Tokenization of goods

During times of high inflation, investors and traders liked the tokenization of commodities because it gave them access to assets that protected them from rising prices and volatile markets. One example is PAX gold (PAXG), a physical gold-backed token with a market cap of almost $600 million, according to CoinMarketCap. But even soy and corn are being turned into tokens so investors and farmers can access them.

Digitizing commodities also gives investors more information and makes things more efficient, which makes the asset class more liquid. “By requiring a more efficient financial system, tokenization effectively reduces market risk and requires a higher level of security for data analysis and reporting,” said RA Wilson, chief technology officer of digital asset exchange for carbon credits 1GCX.

“It also makes it possible to trade derivatives in new ways, increases liquidity to make spreads (the difference between two prices) smaller, and sets up real-time reporting systems that will make commodity markets more open,” he said.

White from Bitwave said that digital assets also deal with possible legal problems.
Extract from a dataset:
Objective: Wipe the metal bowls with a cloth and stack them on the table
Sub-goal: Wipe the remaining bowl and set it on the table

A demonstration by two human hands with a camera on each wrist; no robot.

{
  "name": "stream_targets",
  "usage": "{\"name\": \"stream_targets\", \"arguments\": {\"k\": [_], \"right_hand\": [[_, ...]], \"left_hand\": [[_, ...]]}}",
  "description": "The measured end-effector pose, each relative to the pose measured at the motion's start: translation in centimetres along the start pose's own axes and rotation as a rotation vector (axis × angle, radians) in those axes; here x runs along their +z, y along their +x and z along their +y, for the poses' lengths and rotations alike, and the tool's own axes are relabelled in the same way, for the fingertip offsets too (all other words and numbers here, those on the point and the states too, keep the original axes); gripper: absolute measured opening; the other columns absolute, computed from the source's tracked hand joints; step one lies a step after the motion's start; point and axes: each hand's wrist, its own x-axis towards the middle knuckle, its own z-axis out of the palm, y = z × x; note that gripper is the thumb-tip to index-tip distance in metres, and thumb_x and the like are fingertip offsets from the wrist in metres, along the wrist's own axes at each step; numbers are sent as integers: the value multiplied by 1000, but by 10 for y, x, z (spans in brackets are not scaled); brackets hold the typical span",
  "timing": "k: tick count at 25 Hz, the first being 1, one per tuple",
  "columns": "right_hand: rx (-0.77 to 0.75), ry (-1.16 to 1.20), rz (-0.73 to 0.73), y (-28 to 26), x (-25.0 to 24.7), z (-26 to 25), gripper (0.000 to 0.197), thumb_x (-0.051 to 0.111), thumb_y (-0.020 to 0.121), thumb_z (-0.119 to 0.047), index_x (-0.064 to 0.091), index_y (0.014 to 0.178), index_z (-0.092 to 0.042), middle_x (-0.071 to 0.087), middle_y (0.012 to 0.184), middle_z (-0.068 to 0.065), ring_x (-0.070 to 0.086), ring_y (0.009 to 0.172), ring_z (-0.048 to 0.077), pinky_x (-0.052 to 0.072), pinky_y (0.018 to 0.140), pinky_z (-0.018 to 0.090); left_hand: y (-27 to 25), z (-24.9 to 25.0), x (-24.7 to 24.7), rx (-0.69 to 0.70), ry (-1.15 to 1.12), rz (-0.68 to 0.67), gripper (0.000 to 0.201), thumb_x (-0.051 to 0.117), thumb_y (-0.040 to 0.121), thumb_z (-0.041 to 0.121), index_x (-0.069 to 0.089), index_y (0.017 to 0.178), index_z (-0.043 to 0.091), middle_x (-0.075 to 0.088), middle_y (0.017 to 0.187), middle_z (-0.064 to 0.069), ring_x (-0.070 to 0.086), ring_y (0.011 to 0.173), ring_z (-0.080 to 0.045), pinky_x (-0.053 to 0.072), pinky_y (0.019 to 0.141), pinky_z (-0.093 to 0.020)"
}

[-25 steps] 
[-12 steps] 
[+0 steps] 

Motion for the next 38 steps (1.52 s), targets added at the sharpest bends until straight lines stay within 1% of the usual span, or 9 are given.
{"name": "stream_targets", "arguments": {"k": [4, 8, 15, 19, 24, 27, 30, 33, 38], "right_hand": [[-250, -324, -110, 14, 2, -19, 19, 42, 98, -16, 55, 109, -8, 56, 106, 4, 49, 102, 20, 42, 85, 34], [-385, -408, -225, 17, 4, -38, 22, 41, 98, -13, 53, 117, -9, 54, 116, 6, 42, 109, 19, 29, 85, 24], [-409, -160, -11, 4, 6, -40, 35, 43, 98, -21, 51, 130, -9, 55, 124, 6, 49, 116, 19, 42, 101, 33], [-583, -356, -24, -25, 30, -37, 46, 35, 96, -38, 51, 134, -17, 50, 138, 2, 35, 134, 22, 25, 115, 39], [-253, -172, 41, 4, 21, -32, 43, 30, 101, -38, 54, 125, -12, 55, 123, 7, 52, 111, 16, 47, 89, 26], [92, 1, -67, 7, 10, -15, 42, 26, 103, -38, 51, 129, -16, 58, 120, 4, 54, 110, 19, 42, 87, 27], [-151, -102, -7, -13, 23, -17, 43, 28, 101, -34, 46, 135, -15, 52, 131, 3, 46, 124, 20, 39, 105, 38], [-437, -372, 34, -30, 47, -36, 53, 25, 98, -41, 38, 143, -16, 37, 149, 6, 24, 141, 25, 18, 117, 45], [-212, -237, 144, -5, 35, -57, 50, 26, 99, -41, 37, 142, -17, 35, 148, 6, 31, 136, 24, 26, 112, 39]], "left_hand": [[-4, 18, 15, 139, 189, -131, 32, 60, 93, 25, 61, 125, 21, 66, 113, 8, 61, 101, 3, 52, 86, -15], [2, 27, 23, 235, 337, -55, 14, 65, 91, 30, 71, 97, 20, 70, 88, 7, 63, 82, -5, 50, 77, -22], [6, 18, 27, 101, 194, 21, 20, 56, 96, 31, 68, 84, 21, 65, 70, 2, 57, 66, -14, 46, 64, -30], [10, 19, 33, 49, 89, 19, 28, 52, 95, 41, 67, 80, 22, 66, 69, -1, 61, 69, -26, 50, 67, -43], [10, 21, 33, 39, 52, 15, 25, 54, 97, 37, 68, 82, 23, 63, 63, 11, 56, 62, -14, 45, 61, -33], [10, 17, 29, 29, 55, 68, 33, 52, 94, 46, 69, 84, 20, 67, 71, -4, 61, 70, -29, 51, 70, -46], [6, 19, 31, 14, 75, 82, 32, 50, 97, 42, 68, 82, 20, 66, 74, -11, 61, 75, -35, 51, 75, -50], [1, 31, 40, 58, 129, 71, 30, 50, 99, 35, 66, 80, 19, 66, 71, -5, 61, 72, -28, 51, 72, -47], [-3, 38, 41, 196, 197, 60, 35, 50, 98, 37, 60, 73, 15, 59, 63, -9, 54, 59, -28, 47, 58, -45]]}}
“All of a sudden, the ownership of a diamond can be changed in a way that is well-documented and will hold up in court through simple on-chain transactions,” he explained.

“This changes the nature of supply chains in a way that makes ownership and physical location no longer linked.”

Could Diamond Standard be the start of something new?

Wilson of 1GCX said that tokenization’s vastly improved “transparency and market governance in the entire commodities industry” make it “the logical next step toward advancing and scaling our most important global markets.”

“It lets these markets trade around the clock instead of just during traditional trading hours,” he said. “This will give the space even more chances to grow.”